Après « Spiderman 8 » (ba oui, techniquement c'est exactement ça), « Matrix 4 » ! Autant dire que comme depuis longtemps, Hollywood ne croule pas sous l'audace et l'originalité en cette fin d'année 2021. Cela écrit, s'il faut reconnaître une qualité à ces deux films, c'est d'avoir essayé de renouveler leur saga respective en proposant un schéma narratif différent de ce qui avait été proposé jusqu'alors.
Neo et ses collègues parviennent même à donner du sens à ce dernier volet intervenant presque vingt ans plus tard, notamment à travers cette dimension méta totalement assumée, offrant quelques moments aussi drôles que savoureux, comme si Lana Wachowski entamait sa propre psychanalyse en offrant un univers parallèle souvent pertinent et pas mal de réflexions faisant leur effet, notamment en ayant intégré l'évolution du monde (et notamment informatique) durant ces deux décennies.
Une distance est ainsi prise avec la trilogie, avec tout ce que celle-ci a pu apporter à sa sortie tout en restant lucide sur ce que reste « Matrix » pour l'immense majorité des gens l'ayant vu. Le truc, c'est que tous ces aspects sont presque présents exclusivement dans le premier tiers. Hormis quelques piqûres (pilules?) de rappel, on sent qu'il faut ensuite donner au public « lambda » ce qu'il attend, à savoir de l'action, des combats, des effets spéciaux dernier cri et des décors à couper le souffle.

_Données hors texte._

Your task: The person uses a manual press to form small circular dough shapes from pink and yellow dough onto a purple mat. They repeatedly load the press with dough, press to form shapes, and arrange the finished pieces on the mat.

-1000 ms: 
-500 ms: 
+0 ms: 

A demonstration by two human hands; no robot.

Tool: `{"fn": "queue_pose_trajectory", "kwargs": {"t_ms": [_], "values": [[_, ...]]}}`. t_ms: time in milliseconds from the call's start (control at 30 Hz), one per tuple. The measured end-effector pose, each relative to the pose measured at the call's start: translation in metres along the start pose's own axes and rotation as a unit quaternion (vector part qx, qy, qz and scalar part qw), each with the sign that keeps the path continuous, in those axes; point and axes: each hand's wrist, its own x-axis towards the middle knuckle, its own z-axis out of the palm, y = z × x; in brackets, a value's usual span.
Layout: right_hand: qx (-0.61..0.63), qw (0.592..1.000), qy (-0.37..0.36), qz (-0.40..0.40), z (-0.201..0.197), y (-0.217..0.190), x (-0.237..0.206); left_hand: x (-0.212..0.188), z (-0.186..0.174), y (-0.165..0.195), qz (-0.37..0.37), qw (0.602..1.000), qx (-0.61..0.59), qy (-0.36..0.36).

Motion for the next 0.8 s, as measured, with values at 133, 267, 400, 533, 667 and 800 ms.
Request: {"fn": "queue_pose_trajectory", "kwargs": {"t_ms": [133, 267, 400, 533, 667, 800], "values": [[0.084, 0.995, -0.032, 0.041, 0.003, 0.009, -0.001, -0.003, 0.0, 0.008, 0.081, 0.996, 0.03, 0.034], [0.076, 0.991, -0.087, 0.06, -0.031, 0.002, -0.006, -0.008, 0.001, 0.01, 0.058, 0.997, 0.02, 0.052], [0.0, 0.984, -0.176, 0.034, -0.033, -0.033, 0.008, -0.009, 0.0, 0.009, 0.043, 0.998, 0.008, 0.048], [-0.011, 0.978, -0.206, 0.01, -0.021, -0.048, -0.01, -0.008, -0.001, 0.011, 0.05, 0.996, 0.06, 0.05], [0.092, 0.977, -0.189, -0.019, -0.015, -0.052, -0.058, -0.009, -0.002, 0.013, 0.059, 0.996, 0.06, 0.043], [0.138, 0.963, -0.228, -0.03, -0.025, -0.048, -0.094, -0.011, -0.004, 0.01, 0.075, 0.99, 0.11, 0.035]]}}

Hélas, non seulement on était en droit d'attendre (beaucoup) plus au vu des excellentes dispositions prises au départ, mais surtout, l'œuvre ne convainc qu'à moitié dans ces domaines. Les décors sont beaux, imposants, certes, mais pas plus qu'ils ne l'étaient précédemment, voire un peu moins grandioses. Si les quelques combats tiennent la route, rien de très novateur non plus, si ce n'est peut-être l'élégant affrontement
Neo-Morpheus.
Quant à l'action, j'étais parfois limite épuisé devant ce « pétaradage » presque non-stop dans la dernière ligne droite, où je retiendrais avant tout la poursuite en moto, faisant le même constat pour les effets spéciaux, très pros sans apporter quoi que ce soit à la saga. Alors on pourrait se dire : « justement, la trilogie était allée tellement loin dans le domaine que l'on a cherché à revenir à quelque chose de plus modeste, moins pompeux », mais vu le budget, je n'y crois pas.
Je pense surtout qu'on a cherché à faire du fan service sans valeur ajoutée, et pour une œuvre prenant pas mal de hauteur sur ce qu'elle a pu proposer précédemment, se contenter de reprendre les codes de façon aussi standard, voire lambda, je trouve ça dommage. De ce point de vue, le film déçoit. Clairement.
Heureusement, il y a, de-ci de-là, une phrase, une remarque
(notamment autour de cette notion d' « Élu(e)s »,
une scène permettant de renouer, même discrètement, avec ce qui avait pu être proposé au départ. Mais « Matrix Resurrections » est peut-être aussi l'occasion d'observer notre propre évolution : moi qui avait, comme tout le monde, été avant tout marqué par les « bullet time » et autres gadgets de l'époque, je me rends compte à quel point j'ai été infiniment plus sensible ici à certains dialogues autour d'un café, à un regard, à une réflexion.
D'une certaine façon, l'échec commercial de l'œuvre viendrait presque confirmer son propos : le monde a changé, le public aussi, réservant un triomphe presque exclusivement aux films de super-héros, et à eux seuls. Comme si le septième art était entré dans une nouvelle ère, où l'audace et la créativité n'auraient quasiment plus la moindre place.
Il a beau être en partie pris à son propre piège en tombant parfois lourdement dans ces abus, sorties de route comprises
(même si je comprends sa présence et ce qu'elle a cherché à évoquer, l'apparition de Lambert Wilson vaut son pesant de ridicule),
ne serait-ce que pour ces moments, dont LA scène méta de chez méta avec
le débat autour du futur jeu vidéo « Matrix » sur le somptueux « White Rabbit » de Jefferson Airplane
ou encore le sublime regard perdu de Carrie-Anne Moss, je ne regrette pas le déplacement.
Mitigé, incontestablement. Frustré, aussi, tant il serait interminable de se pencher sur toutes les étrangetés du scénario. Mais je suis sorti de la salle des réflexions pleins la tête tout en ayant besoin de quelques minutes pour me réadapter au « réel », signe que Lana Wachowski n'a pas totalement raté sa cible.